Marplesia pohara
- Conservation status: Data Deficit (NZ TCS)

Scientific classification
- Kingdom: Animalia
- Phylum: Arthropoda
- Subphylum: Chelicerata
- Class: Arachnida
- Order: Araneae
- Infraorder: Araneomorphae
- Family: Stiphidiidae
- Genus: Marplesia
- Species: M. pohara
- Binomial name: Marplesia pohara Forster & Wilton, 1973

= Marplesia pohara =

- Authority: Forster & Wilton, 1973
- Conservation status: DD

Species of spider

Marplesia pohara is a species of spider in the family Stiphidiidae that is endemic to New Zealand.

==Taxonomy==
This species was described by Ray Forster and Cecil Wilton in 1973 from female and male specimens. The holotype is stored in Otago Museum.

==Description==
The female is recorded at 5.6mm in length whereas the male is 5.2mm.
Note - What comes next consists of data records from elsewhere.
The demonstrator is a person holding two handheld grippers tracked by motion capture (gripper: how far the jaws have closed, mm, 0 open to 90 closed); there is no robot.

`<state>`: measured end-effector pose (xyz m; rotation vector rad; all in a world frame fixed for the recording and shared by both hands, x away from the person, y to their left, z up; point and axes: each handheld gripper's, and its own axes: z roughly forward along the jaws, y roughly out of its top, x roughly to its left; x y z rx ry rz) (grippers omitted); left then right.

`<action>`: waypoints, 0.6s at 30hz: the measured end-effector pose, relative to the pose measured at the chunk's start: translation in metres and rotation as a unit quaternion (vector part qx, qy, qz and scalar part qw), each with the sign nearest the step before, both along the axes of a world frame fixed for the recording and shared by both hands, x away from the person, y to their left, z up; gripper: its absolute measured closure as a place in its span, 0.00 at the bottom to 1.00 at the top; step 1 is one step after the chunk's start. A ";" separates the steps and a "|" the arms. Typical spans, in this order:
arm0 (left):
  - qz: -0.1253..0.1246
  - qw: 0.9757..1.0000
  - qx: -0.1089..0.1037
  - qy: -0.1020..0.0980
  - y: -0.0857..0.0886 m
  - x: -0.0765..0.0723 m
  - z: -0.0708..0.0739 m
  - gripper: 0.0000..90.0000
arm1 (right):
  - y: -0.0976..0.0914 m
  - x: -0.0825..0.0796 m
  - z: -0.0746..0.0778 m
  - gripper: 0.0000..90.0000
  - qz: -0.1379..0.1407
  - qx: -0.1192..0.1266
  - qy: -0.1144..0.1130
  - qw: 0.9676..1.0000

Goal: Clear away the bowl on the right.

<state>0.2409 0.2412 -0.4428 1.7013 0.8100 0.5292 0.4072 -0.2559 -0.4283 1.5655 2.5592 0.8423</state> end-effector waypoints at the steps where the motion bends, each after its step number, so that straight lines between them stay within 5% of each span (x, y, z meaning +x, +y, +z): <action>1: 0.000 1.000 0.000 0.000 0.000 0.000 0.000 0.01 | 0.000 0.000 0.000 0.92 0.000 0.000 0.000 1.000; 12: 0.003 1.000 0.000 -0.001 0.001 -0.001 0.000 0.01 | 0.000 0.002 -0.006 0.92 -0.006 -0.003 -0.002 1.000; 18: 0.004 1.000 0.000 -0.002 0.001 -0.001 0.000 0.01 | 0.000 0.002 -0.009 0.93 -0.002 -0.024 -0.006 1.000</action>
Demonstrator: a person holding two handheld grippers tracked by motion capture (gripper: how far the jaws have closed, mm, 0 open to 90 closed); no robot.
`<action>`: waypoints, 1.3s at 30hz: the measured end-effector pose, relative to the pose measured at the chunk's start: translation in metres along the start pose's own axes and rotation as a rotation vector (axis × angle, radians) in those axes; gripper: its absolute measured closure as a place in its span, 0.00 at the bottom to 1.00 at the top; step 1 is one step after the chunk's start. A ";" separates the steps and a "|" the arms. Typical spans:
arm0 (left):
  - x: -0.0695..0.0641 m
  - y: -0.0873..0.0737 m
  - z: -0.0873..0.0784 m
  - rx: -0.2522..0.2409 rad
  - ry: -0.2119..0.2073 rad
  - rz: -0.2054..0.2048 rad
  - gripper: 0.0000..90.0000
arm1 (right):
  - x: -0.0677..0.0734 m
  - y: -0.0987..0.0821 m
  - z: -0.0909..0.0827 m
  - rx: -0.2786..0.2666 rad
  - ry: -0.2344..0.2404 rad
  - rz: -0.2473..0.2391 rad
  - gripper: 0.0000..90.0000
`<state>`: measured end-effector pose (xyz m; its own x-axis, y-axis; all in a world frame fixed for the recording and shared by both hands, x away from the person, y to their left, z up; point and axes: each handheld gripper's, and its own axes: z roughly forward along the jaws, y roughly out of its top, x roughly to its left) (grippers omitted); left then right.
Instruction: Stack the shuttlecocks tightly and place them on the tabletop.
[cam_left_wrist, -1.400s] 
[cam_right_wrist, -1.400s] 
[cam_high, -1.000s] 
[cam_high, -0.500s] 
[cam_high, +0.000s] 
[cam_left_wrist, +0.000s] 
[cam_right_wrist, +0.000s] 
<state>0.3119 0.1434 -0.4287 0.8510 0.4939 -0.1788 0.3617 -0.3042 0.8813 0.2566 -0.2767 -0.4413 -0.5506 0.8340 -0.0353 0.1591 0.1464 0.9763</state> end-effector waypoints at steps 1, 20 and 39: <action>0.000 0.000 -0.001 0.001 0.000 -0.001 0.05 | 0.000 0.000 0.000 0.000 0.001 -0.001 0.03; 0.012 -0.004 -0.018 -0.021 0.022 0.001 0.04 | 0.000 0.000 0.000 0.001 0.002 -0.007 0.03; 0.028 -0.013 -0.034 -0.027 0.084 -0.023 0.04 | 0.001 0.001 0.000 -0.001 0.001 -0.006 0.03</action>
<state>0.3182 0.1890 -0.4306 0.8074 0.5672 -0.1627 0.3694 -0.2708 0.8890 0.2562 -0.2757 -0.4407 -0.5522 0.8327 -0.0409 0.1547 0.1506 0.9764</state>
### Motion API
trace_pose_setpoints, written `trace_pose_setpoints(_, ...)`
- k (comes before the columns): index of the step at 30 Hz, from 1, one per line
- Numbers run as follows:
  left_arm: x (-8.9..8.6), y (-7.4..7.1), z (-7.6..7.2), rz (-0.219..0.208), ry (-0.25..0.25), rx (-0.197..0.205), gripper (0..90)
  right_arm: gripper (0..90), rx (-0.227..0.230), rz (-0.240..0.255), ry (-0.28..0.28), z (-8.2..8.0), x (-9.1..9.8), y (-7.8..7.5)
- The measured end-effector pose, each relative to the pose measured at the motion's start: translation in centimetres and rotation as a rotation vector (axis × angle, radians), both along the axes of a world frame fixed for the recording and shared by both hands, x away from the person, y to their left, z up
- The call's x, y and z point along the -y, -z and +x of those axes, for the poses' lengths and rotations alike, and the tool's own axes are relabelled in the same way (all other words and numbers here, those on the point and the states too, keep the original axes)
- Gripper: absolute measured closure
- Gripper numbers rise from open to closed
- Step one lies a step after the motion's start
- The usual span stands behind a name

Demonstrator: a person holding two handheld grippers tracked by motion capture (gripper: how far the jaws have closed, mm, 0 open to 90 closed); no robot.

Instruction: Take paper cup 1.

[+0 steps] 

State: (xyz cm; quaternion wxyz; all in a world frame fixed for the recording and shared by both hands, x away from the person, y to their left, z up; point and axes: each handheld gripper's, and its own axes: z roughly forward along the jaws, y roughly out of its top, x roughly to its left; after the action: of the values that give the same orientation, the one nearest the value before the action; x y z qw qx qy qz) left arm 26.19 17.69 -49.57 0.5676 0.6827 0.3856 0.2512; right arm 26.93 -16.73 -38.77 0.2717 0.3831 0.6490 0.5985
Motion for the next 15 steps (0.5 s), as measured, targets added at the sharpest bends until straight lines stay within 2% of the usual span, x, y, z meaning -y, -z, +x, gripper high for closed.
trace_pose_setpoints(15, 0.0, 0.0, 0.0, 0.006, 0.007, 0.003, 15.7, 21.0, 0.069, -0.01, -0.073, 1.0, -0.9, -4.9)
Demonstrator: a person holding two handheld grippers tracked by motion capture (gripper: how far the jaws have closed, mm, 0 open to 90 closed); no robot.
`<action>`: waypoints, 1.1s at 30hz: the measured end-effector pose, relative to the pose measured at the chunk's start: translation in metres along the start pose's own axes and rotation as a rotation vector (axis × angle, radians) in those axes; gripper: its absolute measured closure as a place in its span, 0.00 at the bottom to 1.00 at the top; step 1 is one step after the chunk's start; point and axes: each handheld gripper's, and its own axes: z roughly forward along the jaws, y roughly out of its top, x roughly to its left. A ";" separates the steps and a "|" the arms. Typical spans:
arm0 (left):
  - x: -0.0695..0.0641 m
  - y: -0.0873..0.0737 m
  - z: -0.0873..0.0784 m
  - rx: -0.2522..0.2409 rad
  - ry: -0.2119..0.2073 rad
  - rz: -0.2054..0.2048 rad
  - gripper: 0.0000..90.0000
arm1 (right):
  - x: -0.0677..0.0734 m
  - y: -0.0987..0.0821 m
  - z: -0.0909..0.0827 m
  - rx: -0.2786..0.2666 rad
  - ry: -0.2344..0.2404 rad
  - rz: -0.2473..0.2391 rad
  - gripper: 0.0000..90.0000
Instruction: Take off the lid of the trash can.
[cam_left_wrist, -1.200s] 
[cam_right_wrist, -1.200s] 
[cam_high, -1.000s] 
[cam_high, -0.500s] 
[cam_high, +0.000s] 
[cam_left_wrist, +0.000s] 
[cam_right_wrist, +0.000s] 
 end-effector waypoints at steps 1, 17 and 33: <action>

The carapace is coloured pale cream. The legs are pale with dark bands. The abdomen is patterned.

==Distribution==
This species is only known from Nelson, New Zealand.

==Conservation status==
Under the New Zealand Threat Classification System, this species is listed as "Data Deficient" with the qualifiers of "Data Poor: Size", "Data Poor: Trend" and "One Location".